### How to complete this task
Any picture must be dropped, but each line of the data should be duplicated exactly.

### Data segment
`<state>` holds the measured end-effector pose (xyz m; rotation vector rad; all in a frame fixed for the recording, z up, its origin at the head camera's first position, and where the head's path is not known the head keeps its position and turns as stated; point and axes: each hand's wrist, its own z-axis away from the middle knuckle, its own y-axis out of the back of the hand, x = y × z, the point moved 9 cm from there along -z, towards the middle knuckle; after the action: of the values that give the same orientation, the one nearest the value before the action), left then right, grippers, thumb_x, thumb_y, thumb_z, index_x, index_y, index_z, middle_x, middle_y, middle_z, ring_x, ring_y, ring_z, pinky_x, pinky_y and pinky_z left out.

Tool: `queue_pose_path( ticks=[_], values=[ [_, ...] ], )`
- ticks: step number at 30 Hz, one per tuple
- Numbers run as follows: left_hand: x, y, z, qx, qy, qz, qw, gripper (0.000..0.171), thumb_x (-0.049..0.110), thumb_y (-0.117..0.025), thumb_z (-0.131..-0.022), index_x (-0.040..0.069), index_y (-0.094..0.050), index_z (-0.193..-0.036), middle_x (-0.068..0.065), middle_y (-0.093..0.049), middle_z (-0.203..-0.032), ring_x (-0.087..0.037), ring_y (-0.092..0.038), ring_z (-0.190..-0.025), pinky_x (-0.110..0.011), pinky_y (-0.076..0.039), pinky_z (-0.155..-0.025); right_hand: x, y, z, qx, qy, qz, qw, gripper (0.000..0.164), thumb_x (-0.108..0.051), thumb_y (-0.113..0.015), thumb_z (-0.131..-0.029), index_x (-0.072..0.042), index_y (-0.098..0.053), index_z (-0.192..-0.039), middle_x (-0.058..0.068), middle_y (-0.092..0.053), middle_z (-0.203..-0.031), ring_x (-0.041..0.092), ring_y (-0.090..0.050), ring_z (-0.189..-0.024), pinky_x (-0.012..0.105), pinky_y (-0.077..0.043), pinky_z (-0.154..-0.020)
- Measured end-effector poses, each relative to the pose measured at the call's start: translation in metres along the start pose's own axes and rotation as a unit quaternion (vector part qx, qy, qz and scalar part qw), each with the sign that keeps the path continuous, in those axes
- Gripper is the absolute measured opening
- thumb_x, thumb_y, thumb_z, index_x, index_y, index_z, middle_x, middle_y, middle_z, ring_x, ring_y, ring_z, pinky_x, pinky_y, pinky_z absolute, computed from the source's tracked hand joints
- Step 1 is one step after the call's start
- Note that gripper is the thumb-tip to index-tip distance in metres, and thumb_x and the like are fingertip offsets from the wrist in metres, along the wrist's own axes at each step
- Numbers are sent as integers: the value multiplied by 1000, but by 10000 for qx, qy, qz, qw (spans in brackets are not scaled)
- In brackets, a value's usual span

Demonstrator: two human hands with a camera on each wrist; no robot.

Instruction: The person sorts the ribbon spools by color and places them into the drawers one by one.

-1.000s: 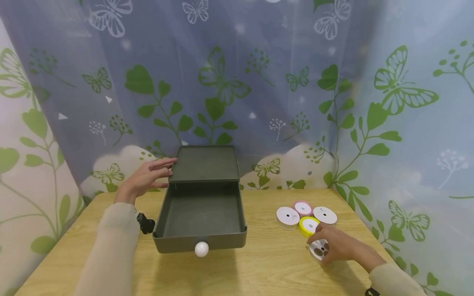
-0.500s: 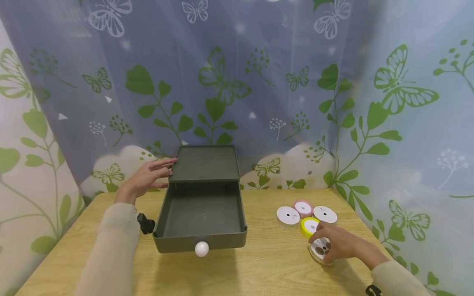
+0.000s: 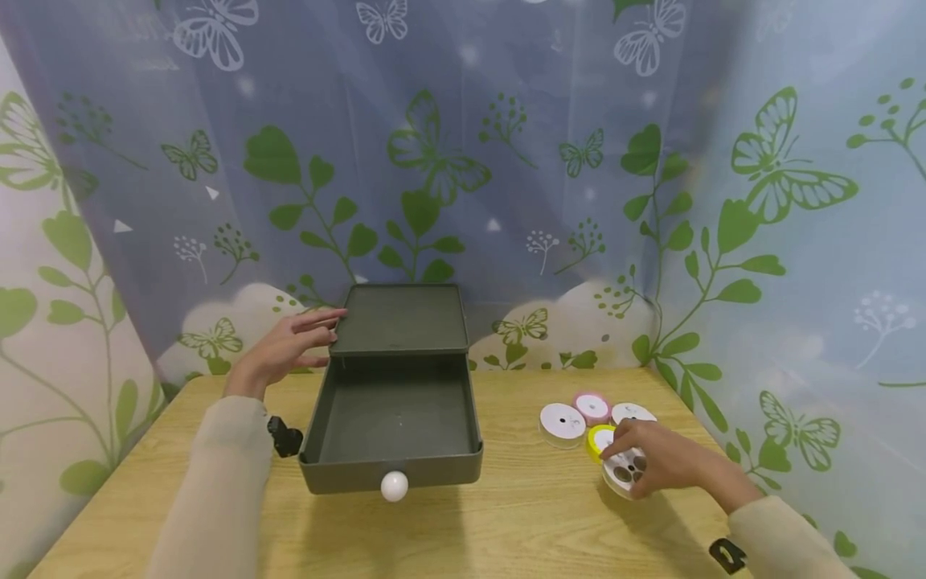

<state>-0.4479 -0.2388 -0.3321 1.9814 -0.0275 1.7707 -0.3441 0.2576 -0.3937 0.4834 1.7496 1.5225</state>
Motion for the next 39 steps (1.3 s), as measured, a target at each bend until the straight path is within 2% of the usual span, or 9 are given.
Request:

### Solution to the problem
`<state>` holds the measured end-effector pose (xyz m; rotation vector rad; all in a frame fixed for the recording, z up, its origin at the head camera's first position, and where the head's path is not known the head keeps its position and turns as stated; point and axes: each hand's wrist, its own z-axis away from the middle knuckle, its own y-axis out of the back of the hand, x = y × z, the point moved 9 cm from there along -z, towards the middle knuckle; after the action: of the values that give the same orientation, the one nearest the value before the action), left then right, grippers, thumb_x, thumb_y, thumb_z, index_x, index_y, index_z, middle_x, middle_y, middle_z, ring_x, ring_y, ring_z, pinky_x, pinky_y and pinky_z left out.

Tool: `queue_pose_path( ticks=[_], values=[ [_, ...] ], )`
- ticks: step number at 30 Hz, one per tuple
- Numbers run as follows: left_hand: x, y, z, qx, qy, qz, qw, gripper (0.000..0.171), thumb_x (-0.049..0.110), thumb_y (-0.117..0.025), thumb_z (-0.131..-0.022), index_x (-0.040..0.069), index_y (-0.094..0.050), index_z (-0.193..-0.036), middle_x (-0.068..0.065), middle_y (-0.093..0.049), middle_z (-0.203..-0.032), ring_x (-0.087..0.037), ring_y (-0.092..0.038), ring_z (-0.190..-0.025), pinky_x (-0.110..0.011), pinky_y (-0.076..0.039), pinky_z (-0.155..-0.025); right_hand: x, y, z, qx, qy, qz, qw, gripper (0.000..0.164), thumb_x (-0.108..0.051), thumb_y (-0.113..0.015), thumb_z (-0.131..-0.029), index_x (-0.072..0.042), index_y (-0.098..0.053), index_z (-0.192..-0.039), middle_x (-0.058..0.068), middle_y (-0.092..0.053), middle_z (-0.203..-0.031), ring_x (-0.041..0.092), ring_y (-0.090..0.050), ring_z (-0.189..-0.024), pinky_x (-0.012..0.105), pinky_y (-0.077..0.043), pinky_z (-0.154..-0.020)
- Measured end-effector poses, each relative to the pose measured at the call's start: translation in metres along the start pose's own axes and rotation as a unit quaternion (vector part qx, qy, qz and scalar part qw), each with the sign that keeps the path continuous, in those axes
- Gripper is the absolute measured opening
- thumb_x, thumb_y, thumb_z, index_x, index_y, index_z, middle_x, middle_y, middle_z, ring_x, ring_y, ring_z, pinky_x, pinky_y, pinky_z absolute, computed from the source's tracked hand joints
- Step 1 is one step after the call's start
- Note that gripper is the thumb-tip to index-tip distance in metres, and thumb_x and the like are fingertip offsets from the wrist in metres, along the wrist's own axes at each step
- Numbers are sent as integers: the value multiplied by 1000, but by 10000 for qx, qy, qz, qw (spans in brackets are not scaled)
- In brackets, a value's usual span

Demonstrator: two human hands with a camera on each wrist; no robot.

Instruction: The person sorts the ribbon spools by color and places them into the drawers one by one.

-1.000s: 
-0.500s: 
+0.000s: 

<state>-0.4479 -0.2388 -0.3321 1.9814 -0.0275 1.7707 -0.3441 0.2576 -0.3937 0.4834 1.7496 1.5225</state>
Motion for the next 39 steps (1.3 s), as measured, a target at each bend until the straight path is within 2% of the usual span, or 9 are given.
Request:

Work on the exercise is now finished.